---- THE DATA

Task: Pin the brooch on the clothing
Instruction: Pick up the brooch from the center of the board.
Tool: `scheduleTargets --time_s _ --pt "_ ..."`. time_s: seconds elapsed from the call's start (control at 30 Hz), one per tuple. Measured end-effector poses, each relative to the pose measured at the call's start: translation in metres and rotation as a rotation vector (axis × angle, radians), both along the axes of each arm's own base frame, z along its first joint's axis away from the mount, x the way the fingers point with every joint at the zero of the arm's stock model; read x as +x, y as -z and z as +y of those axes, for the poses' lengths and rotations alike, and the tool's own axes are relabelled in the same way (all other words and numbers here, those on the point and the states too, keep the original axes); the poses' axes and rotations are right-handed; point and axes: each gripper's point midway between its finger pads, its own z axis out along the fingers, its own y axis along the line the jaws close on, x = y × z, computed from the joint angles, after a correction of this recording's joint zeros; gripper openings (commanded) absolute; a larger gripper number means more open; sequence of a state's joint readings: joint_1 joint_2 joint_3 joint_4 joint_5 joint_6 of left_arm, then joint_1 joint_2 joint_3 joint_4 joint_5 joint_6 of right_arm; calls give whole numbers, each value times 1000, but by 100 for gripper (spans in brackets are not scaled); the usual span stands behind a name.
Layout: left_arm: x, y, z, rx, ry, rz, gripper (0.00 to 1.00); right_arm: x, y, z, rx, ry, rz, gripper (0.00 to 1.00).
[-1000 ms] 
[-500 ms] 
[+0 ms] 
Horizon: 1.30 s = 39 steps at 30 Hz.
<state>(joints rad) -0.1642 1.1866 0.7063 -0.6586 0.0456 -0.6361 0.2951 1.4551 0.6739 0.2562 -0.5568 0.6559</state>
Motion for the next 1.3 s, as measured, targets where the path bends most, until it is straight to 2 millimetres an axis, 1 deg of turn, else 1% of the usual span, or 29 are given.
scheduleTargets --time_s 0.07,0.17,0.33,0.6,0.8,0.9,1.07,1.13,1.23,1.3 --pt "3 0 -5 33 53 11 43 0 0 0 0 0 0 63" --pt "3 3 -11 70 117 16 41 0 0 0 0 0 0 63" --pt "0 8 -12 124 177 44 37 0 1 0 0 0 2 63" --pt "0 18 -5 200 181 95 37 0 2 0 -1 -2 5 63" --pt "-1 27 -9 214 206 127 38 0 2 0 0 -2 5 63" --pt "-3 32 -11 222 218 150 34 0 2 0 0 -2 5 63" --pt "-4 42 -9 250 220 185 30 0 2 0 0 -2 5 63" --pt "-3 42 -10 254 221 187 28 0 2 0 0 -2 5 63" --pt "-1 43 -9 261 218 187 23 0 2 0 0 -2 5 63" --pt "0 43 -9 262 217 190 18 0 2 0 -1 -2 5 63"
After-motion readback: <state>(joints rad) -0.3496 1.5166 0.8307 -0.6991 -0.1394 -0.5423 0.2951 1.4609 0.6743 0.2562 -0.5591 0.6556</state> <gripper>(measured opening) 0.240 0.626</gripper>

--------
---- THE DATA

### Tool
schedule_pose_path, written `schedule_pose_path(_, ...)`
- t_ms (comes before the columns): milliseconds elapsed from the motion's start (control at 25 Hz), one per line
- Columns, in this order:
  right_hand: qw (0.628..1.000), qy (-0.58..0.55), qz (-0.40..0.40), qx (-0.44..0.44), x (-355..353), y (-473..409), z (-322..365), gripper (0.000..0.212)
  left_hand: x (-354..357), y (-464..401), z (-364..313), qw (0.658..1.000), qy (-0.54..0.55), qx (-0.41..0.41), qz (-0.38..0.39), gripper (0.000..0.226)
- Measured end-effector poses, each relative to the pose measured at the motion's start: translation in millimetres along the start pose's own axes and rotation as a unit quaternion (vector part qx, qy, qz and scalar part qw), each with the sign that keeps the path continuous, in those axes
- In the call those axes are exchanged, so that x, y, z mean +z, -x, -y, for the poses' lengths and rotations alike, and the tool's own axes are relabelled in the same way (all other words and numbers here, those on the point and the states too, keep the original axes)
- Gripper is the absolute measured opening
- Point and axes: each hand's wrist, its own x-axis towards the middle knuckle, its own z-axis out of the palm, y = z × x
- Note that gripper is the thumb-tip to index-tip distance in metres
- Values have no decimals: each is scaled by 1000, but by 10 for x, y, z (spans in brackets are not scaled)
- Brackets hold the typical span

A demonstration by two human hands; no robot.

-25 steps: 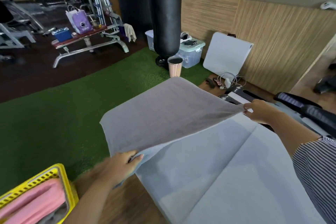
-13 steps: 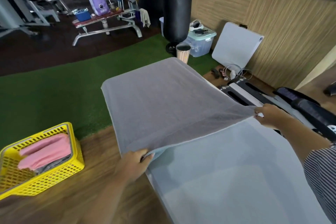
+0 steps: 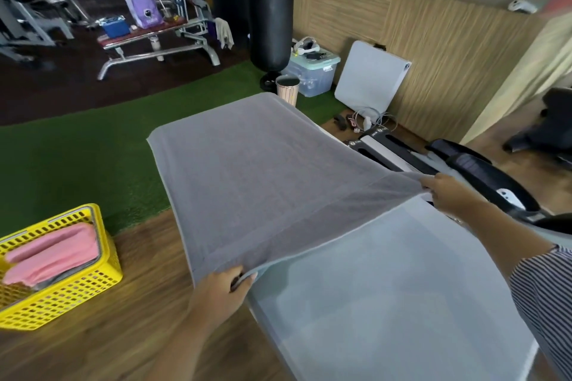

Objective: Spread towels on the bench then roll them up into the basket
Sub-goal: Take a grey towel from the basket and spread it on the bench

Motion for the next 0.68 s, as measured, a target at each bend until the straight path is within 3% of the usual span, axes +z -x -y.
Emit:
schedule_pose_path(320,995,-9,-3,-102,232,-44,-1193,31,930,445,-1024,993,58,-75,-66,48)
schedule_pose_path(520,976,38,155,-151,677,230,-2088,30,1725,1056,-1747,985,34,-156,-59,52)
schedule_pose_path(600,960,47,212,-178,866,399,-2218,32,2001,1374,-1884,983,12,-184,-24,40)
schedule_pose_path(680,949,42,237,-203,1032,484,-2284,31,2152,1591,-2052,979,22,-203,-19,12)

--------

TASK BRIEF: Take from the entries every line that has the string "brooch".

RESPONSE:
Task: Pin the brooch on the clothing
Instruction: Pick up the brooch from the center of the board.

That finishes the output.